Look for patterns, not one number

A single odd metric is a prompt to inspect the locus. A pattern across many loci or one cohort is a stronger sign that the input panel, build, or allele coding needs attention.

expected_z.txt.gz

This file comes from the kriging RSS check.

Column Meaning
SNPID variant identifier
z transformed z-score
condmean expected z-score given other variants and LD
condvar conditional variance
z_std_diff standardized residual between observed and expected z-score
logLR log likelihood ratio for allele-switch-like behavior
lambda_s locus-level regularization estimate
cohort combined popu_cohort label

Default C1 and C2 rules use:

Rule Default condition
C1 LD mismatch logLR > 2 and abs(z) > 2
C2 marginal abs(z) < 2, abs(z_std_diff) > 3, and lead-SNP correlation above 0.8
C1b high-z residual abs(z_std_diff) > 10 and abs(z) > 2

C1b is only counted when enabled with --enable-c1b or through adaptive QC.

dentist_s.txt.gz

Dentist-S asks whether a variant's marginal association is consistent with the lead variant and LD.

Column Meaning
SNPID variant identifier
t_dentist_s Dentist-S test statistic
-log10p_dentist_s evidence against consistency
r2 LD R2 with the lead variant
cohort combined popu_cohort label

The default Dentist-S outlier rule is:

-log10p_dentist_s >= 4 and r2 >= 0.6

compare_maf.txt.gz

Column Meaning
SNPID variant identifier
MAF_sumstats minor allele frequency from summary statistics
MAF_ld minor allele frequency from the LD map AF2 column
cohort combined popu_cohort label

If the LD map has no AF2 column, CREDTOOLS cannot compute this comparison and the detailed MAF file may be empty.

Outlier Removal Files

When --remove-outlier or --adaptive-qc is used, CREDTOOLS writes a cleaned/ folder.

File Use
cleaned/outlier_snps.txt.gz variant-level outlier calls
cleaned/outlier_removal_summary.txt.gz counts removed per locus and cohort
cleaned/cleaned_loci_info.txt.gz input file for downstream fine-mapping on cleaned data

--adaptive-qc implies outlier removal.
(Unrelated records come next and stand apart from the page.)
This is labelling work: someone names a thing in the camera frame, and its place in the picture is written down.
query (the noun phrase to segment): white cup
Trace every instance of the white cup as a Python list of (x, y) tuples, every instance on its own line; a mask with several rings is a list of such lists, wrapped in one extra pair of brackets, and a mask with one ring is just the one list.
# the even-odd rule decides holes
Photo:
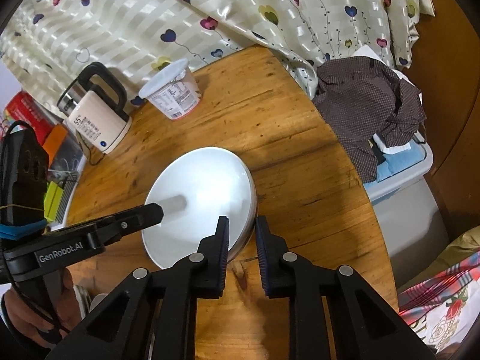
[(164, 67), (141, 88), (138, 95), (148, 99), (171, 120), (188, 114), (202, 97), (197, 81), (188, 68), (187, 58)]

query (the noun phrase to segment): paper cup lid
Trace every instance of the paper cup lid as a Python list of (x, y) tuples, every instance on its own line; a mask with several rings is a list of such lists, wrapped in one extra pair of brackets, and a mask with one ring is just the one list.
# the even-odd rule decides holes
[(181, 74), (186, 68), (188, 68), (188, 59), (182, 58), (172, 62), (168, 66), (164, 67), (161, 71), (155, 74), (150, 81), (147, 82), (138, 92), (138, 95), (142, 99), (146, 99), (152, 93), (163, 88), (169, 82), (173, 81), (176, 76)]

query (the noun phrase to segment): kettle base
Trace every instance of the kettle base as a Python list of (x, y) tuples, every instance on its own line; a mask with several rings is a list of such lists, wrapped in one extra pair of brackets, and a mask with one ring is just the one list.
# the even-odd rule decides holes
[(132, 119), (130, 117), (128, 119), (127, 124), (125, 125), (125, 127), (121, 131), (120, 135), (117, 137), (117, 139), (114, 140), (113, 143), (109, 146), (109, 148), (104, 151), (105, 154), (111, 153), (113, 151), (113, 149), (115, 149), (118, 146), (118, 144), (122, 141), (122, 139), (125, 137), (125, 135), (127, 135), (128, 130), (130, 130), (131, 122), (132, 122)]

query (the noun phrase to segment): blue strap
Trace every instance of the blue strap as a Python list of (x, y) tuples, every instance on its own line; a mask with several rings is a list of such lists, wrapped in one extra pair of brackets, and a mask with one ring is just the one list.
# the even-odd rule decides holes
[(27, 235), (36, 233), (37, 231), (44, 229), (46, 225), (46, 219), (42, 219), (41, 221), (23, 226), (7, 226), (0, 224), (0, 238), (18, 241), (19, 239), (22, 239)]

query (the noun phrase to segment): human hand
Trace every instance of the human hand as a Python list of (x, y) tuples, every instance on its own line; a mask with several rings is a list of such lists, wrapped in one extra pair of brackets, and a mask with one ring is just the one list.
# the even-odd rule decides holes
[[(47, 347), (47, 342), (40, 336), (37, 329), (46, 332), (53, 329), (53, 326), (30, 310), (13, 288), (5, 293), (4, 301), (8, 318), (15, 329), (40, 346)], [(63, 272), (63, 291), (58, 300), (57, 315), (62, 326), (68, 330), (72, 330), (82, 319), (75, 297), (74, 282), (68, 269), (64, 269)], [(60, 333), (62, 337), (66, 336), (63, 330), (60, 330)]]
It first removes baseline C1, C2, and C3 outliers. If the cleaned locus still has high lambda_s, it adds C1b outliers from the original locus and recomputes QC.

Heterogeneity Metrics

Meta-analysis writes heterogeneity outputs before combining cohorts.

Metric File Meaning
LD fourth moment ld_4th_moment.txt.gz local LD structure around each variant
LD decay ld_decay.txt.gz average LD by distance bin
SNP missingness snp_missingness.txt.gz which cohorts contain each variant
Cochran-Q cochran_q.txt.gz effect-size heterogeneity across cohorts
Summary heterogeneity.txt.gz per-cohort rollup

Use heterogeneity.txt.gz for the first pass. Open detailed files when one cohort has unusually high missingness, high LD differences, or many heterogeneous SNPs.

Practical Review Flow

  1. Sort qc.txt.gz by lambda_s, n_lambda_s_outlier, and maf_corr.
  2. Pick the worst locus for each suspicious cohort.
  3. Open expected_z.txt.gz, dentist_s.txt.gz, and compare_maf.txt.gz.
  4. Plot the locus with credtools plot.
  5. Decide whether to remove outliers, change LD reference, or drop the locus.